Cliftonville FC said it had “noted” the outcome of the appeal.
“The club’s management committee will now take cognisance of the final judgment, related matters, the input of relevant bodies and will follow the required club disciplinary procedures,” the club said in a statement.
“We wish to reiterate, as outlined in previous statements, that Cliftonville FC recognises the impact that this has had on the victim and her family. We condemn such actions without question.”
Judge McFarland said the incident had had a deep and lasting impact on the victim.
He said Donnelly had treated the girl as a “sexual conquest or trophy” and had taken and shared the picture to “boast about his sexual exploits to friends”.
The judge noted that the image would be online forever.
“It remains forever on the worldwide web, it’s incapable of deletion,” he said.
Donnelly showed no emotion as he was told he was going to jail. One supporter called out “we love you Jay” as he was led away by court guards.
Donnelly played one game for Cliftonville after he pleaded guilty to the charge last year, but was then dropped from the squad amid threats from feminist groups to protest outside the club’s Solitude stadium in north Belfast if he was selected again.
He continued to be suspended from playing pending the outcome of the sentence appeal, although he remained on the club’s books.
The judge said the picture content fell into the most serious category of indecent images of children.
“There is a need for deterrent sentences in cases such as these,” he said. “This is clearly a case that requires a prison sentence.”
He said aggravating factors in the case were the impact on the child and the fact Donnelly created the image himself.
In mitigation, the judge factored in Donnelly’s previously clear record; his remorse; his age; the degree of verbal abuse he had suffered due to the case; and the fact he pleaded guilty.
“You created the image and were responsible for distributing it to a wider group and, indirectly through that group, on to the worldwide web,” he told Donnelly.
The judge said the original sentencing judge had made only a “modest error” in the term handed down, as he reduced it by one month.
He again stressed that the impact of Donnelly’s crime would endure.
“This was not momentary abuse that may fade from memory – this is continuing to impact on the young lady,” he said.
The judge said while the victim was old enough to legally consent to sex, she was still viewed as a child under law in relation to the capture of indecent images.

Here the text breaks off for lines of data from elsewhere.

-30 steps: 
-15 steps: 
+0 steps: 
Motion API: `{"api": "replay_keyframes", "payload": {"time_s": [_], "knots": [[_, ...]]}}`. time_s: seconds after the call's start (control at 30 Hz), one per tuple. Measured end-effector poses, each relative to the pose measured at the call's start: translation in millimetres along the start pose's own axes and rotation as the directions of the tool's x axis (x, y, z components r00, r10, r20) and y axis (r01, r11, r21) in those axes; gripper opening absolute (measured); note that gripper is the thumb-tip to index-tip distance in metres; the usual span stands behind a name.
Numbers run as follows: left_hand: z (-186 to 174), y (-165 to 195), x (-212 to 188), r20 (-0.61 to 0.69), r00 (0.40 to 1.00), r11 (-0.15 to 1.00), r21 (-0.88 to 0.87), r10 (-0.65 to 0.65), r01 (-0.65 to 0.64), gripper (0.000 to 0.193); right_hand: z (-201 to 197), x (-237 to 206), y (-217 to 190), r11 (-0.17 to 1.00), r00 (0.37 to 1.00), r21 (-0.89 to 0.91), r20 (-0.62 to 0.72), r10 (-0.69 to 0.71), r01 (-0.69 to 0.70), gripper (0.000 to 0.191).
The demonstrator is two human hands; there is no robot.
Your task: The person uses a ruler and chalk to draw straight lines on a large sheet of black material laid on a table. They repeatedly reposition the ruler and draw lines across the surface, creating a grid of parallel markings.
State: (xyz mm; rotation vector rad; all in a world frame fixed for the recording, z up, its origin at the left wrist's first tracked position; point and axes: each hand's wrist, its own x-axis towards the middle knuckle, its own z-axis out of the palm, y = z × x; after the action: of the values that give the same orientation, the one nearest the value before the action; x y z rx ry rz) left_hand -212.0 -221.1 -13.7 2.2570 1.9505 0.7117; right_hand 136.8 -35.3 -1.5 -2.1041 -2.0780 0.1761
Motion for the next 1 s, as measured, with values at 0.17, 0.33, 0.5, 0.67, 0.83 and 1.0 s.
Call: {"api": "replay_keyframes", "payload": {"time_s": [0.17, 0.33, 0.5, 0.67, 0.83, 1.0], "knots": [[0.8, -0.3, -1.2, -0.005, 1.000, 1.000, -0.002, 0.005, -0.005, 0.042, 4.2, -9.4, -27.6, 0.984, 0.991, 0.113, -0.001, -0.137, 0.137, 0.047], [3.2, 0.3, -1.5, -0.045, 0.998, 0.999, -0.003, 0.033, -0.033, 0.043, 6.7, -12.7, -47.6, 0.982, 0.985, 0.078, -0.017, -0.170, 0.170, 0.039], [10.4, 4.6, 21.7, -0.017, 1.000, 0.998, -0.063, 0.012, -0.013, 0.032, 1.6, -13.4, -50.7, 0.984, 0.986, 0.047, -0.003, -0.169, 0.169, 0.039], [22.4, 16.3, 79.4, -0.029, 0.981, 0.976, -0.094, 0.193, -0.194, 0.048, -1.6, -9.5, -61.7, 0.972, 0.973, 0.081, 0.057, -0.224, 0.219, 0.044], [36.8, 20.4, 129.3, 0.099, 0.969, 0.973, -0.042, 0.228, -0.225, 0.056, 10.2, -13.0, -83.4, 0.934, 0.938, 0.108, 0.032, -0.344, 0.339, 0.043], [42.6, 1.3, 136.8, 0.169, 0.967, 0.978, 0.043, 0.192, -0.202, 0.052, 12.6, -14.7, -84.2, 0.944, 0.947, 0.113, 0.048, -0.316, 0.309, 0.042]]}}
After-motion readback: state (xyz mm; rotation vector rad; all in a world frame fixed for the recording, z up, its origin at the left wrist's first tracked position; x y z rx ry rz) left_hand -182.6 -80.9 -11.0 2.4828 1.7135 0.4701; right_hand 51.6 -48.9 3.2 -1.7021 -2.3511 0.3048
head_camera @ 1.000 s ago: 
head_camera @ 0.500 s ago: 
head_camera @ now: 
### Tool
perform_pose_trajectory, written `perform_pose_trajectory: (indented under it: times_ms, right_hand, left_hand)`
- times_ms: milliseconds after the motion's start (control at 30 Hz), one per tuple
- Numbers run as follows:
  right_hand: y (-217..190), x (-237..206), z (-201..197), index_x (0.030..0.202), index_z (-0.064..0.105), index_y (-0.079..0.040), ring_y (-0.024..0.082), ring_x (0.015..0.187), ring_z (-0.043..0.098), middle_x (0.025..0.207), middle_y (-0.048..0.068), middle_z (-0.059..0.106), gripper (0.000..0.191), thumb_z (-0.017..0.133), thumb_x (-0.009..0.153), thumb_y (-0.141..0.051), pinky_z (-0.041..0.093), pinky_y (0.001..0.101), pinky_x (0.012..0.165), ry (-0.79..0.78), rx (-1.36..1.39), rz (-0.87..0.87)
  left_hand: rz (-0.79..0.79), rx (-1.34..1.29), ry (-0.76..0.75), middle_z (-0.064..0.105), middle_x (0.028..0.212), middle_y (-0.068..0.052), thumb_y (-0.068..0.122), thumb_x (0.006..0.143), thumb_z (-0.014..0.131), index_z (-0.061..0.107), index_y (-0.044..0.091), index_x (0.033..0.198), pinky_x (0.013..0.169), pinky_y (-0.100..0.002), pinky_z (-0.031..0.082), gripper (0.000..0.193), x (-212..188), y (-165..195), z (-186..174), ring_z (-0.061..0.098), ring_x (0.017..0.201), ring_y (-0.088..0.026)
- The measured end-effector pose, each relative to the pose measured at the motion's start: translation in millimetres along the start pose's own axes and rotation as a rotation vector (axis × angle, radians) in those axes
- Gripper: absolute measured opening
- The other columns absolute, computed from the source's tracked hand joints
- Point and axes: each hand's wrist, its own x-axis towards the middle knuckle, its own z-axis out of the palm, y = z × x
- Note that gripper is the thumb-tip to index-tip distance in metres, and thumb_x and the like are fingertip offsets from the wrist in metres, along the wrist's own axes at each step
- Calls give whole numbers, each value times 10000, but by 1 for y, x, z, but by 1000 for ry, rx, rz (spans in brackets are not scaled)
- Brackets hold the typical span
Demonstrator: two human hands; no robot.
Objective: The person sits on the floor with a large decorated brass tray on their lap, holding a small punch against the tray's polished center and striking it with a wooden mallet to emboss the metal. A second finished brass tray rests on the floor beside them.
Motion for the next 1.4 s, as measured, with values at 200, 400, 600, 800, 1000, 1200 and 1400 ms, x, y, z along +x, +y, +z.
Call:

He said the issue of whether or not she had agreed to the image being taken had not been resolved during the case.
But he said it was clear that she had not consented to the image being distributed by Donnelly.
Mr McFarland said he was not aware of the identities of all those in the WhatsApp group. He said attempts had also been made to delete some of the content.
“I understand some steps were taken to delete some of the messages and other information so the full picture is not available,” he said.
Mr McFarland outlined the contents of the victim’s impact statement in highlighting the seriousness of the offence.
He said since her name had been leaked on the internet, she had been subjected to verbal abuse.
The judge said incidents included children as young as nine shouting at her as she walked past a playpark; men outside a bookmaker’s shop abusing her; men in a car stopping to abuse her in the street; and a number of Donnelly’s friends turning up to her place of work to laugh at her.
“This has had a significant impact on this child, who is now of course an adult,” he said.
The judge said Donnelly was a “talented footballer” but noted he had been assessed as having a low intellect, among the lowest 8% of the population.
He said while he did not have a psychiatric condition, a doctor had diagnosed him as having a “depressive disorder” as a result of the legal proceedings.
The judge noted the medic’s view that a prison term would have a “significant impact” on Donnelly’s mental well-being.
But he said his actions warranted a custodial sentence.
He said it was important a message went out that such conduct was “entirely wrong” and would receive “full punishment in the courts upon detection”.